# How to complete this task:
Only the lines from the start of the data to the line containing "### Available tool", both included, should be output, exactly and without pictures.

# Collected material:
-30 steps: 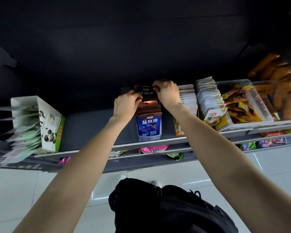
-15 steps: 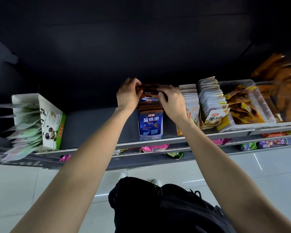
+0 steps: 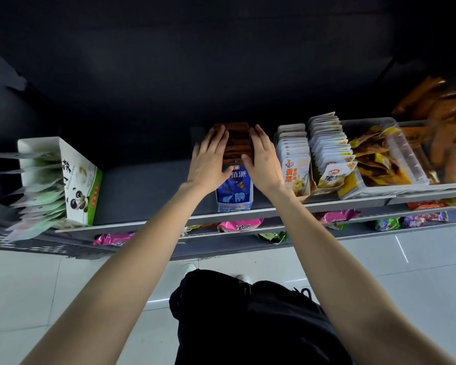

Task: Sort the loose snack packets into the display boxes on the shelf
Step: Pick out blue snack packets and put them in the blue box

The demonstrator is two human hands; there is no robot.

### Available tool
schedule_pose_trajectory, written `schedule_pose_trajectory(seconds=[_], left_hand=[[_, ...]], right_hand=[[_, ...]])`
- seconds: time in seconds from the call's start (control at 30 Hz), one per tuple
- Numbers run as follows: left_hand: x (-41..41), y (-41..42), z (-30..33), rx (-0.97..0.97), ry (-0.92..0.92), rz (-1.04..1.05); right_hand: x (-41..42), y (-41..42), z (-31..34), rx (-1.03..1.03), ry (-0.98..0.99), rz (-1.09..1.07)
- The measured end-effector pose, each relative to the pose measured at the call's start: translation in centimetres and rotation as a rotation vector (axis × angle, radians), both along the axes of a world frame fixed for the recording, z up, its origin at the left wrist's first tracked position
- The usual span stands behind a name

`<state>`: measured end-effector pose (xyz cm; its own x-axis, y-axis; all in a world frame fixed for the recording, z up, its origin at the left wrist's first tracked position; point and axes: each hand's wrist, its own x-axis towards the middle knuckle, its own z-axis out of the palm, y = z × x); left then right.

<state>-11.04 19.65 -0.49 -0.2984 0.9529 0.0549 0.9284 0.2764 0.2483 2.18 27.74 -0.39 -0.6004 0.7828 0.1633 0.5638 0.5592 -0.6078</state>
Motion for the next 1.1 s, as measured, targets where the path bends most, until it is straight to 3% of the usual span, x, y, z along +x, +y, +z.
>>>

# Answer for the task:
-30 steps: 
-15 steps: 
+0 steps: 

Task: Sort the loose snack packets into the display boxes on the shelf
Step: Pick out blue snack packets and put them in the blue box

The demonstrator is two human hands; there is no robot.

### Available tool

What appears above is the complete answer.